LockBit would have published on the dark web the news of having stolen 78 giga bytes of data from the Revenue Agency through malware, ordering an ultimatum of five days for the payment of the ransom for the return of documents, scans, financial reports and contracts, of which soon screenshots of the stolen material will be published. Otherwise, the usual threat is to publish the available data. This is what Pierguido Iezzi, CEO of Swascan cybersecurity pole of the Tinexta Group, made known, who announced the cyber attack that hit the Italian Revenue Agency by the Russian ransomware gang LockBit, as shown by some screenshots reported.
Investigations underway by the Postal Agency and Police
Investigations into the alleged hacker attack are underway by the Postal Police and the IT technicians of the Revenue Agency to ascertain whether the Agency has been the victim of a hacker attack in which about 78 gigabytes of data were stolen.

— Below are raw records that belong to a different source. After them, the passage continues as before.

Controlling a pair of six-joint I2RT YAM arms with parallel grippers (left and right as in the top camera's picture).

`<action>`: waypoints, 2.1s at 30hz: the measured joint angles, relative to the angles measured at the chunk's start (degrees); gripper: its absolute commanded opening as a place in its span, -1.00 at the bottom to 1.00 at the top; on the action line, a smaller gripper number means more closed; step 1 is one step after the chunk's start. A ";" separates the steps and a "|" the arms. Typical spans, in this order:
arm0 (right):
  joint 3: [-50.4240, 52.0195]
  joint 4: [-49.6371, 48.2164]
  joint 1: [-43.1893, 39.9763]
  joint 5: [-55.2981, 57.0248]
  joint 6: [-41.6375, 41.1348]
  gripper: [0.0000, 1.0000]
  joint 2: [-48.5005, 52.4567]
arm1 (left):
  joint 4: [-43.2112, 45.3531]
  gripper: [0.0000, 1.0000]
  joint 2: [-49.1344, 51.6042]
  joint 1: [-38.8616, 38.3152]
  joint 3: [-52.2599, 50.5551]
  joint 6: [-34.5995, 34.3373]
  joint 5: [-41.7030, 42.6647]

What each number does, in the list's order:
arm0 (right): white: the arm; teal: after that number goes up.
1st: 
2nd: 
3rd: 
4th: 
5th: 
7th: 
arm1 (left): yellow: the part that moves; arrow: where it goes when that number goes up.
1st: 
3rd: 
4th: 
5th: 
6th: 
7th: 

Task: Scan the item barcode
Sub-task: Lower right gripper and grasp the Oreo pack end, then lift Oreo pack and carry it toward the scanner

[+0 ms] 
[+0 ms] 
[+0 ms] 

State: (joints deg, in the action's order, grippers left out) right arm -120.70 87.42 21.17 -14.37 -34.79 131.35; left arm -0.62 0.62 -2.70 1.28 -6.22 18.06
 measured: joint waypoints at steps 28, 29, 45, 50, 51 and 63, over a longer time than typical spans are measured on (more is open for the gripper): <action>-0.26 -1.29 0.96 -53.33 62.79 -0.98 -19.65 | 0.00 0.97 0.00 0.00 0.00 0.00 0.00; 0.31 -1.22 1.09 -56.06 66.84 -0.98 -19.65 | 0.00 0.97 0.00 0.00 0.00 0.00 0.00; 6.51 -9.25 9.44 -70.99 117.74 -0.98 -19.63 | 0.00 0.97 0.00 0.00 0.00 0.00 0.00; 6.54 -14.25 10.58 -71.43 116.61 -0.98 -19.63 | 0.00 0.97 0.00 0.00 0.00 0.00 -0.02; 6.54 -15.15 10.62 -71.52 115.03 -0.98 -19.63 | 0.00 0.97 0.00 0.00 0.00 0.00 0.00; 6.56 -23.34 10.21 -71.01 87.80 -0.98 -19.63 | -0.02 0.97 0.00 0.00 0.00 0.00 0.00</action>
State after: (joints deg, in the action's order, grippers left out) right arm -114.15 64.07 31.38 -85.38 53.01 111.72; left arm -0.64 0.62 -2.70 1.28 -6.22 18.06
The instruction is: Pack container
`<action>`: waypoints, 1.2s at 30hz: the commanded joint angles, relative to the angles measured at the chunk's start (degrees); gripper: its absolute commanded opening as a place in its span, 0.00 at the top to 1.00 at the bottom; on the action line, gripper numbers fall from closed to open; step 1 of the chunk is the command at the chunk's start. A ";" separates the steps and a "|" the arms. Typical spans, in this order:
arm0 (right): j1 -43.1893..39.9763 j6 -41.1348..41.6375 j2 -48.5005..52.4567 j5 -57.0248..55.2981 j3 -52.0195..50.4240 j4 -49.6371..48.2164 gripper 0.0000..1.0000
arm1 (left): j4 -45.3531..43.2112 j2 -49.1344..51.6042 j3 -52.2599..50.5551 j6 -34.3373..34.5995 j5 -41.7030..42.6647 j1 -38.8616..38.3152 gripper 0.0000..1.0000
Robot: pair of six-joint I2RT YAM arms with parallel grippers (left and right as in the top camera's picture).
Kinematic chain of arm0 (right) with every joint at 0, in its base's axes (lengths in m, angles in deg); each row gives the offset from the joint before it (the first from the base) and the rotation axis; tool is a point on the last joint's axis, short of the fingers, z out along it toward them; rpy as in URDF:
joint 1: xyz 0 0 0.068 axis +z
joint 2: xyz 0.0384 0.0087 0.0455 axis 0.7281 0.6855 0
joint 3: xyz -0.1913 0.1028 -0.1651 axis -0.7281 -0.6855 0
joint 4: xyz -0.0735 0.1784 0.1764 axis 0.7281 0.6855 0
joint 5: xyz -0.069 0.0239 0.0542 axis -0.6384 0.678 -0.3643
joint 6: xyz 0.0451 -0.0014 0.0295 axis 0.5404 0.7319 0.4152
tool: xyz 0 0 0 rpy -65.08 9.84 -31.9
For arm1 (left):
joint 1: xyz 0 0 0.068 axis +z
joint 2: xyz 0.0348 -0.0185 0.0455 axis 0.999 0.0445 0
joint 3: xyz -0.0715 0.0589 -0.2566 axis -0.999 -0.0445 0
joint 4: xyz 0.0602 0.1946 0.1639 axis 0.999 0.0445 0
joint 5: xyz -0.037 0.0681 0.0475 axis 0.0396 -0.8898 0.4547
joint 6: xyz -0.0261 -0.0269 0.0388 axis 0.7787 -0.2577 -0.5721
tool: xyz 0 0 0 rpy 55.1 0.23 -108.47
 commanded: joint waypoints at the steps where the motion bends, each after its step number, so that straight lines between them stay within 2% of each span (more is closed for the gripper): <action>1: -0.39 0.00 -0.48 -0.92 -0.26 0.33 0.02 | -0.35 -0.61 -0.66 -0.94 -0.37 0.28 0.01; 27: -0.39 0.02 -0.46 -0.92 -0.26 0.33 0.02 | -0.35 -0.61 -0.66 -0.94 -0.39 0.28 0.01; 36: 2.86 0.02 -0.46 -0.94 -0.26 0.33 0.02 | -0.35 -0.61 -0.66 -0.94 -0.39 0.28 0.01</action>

Revenue Agency has requested Sogei intervention
For its part, the Agency clarified that “with reference to the news that appeared on social media and picked up by some press organs about the alleged theft of data from the tax information system, the Revenue Agency specifies that it immediately requested a response and clarifications to SOGEI SPA, a public company wholly owned by the Ministry of Economy and Finance, which manages the technological infrastructures of the financial administration and which is carrying out all the necessary checks “. At the moment, according to what is learned, no evidence has been found but all the investigations are underway at the end of which a report will be sent to the judicial authority.
Iezzi (Swascan): confirmation of the sad record earned by LockBit
«It is the confirmation of the sad record gained by LockBit – explained Iezzi – which in the last quarter has become by far the most active cybergang in the world in ransomware activities, with over 200 attacks carried out between April and June. Ransomware continues to be the main weapon of Criminal Hackers and, consequently, the main danger for public and private companies. Swascan itself, analyzing the numbers of attacks through this malware in the second quarter of this year, found that compared to the previous quarter there was an increase of 30%, even greater, + 37%, instead, compared to the same period in 2021. And it is not surprising – added the CEO of Swascan – that the PA is increasingly paying the costs. Among the victims, globally, the public administration is among the most targeted with 6% of all attacks, behind only sectors such as manufacturing and services ».
“Data processed by government agencies as a possible instrument of hybrid warfare”
“But there could also be another risk component linked to Cyber crime actions such as that of Lockbit 3.0. The last few months have in fact solidified even more the links between groups dedicated to cybercrime and state actors. An attack with the PA – concluded the CEO of Swascan – has potentially not only an economic value deriving from the request for a ransom: the data processed by government agencies can also be an instrument of hybrid warfare. Revealing sensitive information, normally the prerogative of the state alone, can be a powerful lever to create dissent and social tension in an “adversary” nation ».